**Recorded data**
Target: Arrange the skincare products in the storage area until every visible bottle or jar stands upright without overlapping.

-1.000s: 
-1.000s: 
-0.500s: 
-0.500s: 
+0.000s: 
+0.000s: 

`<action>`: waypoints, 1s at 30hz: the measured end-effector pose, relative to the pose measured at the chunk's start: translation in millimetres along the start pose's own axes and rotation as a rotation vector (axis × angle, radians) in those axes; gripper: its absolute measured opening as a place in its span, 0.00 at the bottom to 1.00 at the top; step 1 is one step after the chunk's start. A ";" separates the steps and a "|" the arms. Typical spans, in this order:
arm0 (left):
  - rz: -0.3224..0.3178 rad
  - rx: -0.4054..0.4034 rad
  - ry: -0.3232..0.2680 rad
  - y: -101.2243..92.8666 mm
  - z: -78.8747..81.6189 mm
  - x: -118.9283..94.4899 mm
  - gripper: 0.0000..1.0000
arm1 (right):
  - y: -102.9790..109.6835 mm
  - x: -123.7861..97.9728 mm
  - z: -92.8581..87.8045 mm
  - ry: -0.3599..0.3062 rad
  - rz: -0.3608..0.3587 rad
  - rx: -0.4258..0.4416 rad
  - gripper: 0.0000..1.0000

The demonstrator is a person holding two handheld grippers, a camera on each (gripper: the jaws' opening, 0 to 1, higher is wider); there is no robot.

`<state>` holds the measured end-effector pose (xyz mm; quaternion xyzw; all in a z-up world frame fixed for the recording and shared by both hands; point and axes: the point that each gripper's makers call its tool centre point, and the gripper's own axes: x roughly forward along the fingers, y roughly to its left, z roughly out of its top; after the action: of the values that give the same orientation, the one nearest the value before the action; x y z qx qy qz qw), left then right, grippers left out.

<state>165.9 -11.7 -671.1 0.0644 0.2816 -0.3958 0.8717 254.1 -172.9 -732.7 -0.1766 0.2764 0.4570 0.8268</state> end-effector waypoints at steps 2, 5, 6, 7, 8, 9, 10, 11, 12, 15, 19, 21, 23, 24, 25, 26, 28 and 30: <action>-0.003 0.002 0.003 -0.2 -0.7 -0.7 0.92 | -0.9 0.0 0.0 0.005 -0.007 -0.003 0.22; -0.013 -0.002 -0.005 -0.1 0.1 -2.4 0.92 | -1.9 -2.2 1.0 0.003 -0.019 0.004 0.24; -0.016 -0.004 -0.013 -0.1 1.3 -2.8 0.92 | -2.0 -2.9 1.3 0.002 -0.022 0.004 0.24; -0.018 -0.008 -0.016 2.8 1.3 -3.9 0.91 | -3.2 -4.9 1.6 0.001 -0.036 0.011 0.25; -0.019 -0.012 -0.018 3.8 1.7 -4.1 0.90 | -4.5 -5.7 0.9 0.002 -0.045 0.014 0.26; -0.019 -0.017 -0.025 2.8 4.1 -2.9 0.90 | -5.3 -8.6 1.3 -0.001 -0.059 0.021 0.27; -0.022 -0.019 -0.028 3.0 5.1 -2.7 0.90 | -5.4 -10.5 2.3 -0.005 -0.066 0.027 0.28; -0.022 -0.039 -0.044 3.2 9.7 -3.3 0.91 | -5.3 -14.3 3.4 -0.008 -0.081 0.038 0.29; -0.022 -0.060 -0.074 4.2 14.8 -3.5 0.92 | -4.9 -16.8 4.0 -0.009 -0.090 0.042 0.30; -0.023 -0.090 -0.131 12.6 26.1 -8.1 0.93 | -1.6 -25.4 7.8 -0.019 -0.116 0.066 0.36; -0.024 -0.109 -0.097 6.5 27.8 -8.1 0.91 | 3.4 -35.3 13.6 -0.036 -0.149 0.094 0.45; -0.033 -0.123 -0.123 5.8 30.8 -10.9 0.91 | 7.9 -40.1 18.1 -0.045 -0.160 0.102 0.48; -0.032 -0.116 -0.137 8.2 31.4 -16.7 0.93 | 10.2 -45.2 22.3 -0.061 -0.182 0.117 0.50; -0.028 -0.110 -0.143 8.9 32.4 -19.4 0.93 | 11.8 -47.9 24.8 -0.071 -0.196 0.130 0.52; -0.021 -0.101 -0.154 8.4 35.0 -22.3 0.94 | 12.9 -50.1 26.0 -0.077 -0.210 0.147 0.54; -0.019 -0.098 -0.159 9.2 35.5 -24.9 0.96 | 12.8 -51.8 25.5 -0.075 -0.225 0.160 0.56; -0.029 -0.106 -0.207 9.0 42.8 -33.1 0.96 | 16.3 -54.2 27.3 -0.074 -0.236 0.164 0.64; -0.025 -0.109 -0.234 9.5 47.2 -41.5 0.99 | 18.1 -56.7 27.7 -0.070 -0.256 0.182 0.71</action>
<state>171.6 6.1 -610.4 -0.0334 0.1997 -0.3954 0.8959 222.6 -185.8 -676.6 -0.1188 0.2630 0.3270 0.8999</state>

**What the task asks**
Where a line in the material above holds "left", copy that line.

**Response**
arm0 (left):
`<state>` holds the measured end-effector pose (xyz mm; quaternion xyzw; all in a z-up world frame fixed for the recording and shared by both hands; point and axes: the point that each gripper's makers call its tool centre point, and the gripper's own axes: x roughly forward along the fingers, y roughly to its left, z roughly out of its top; after the action: of the values that give the same orientation, the one nearest the value before the action; x y z qx qy qz qw), left then right, grippers left out.

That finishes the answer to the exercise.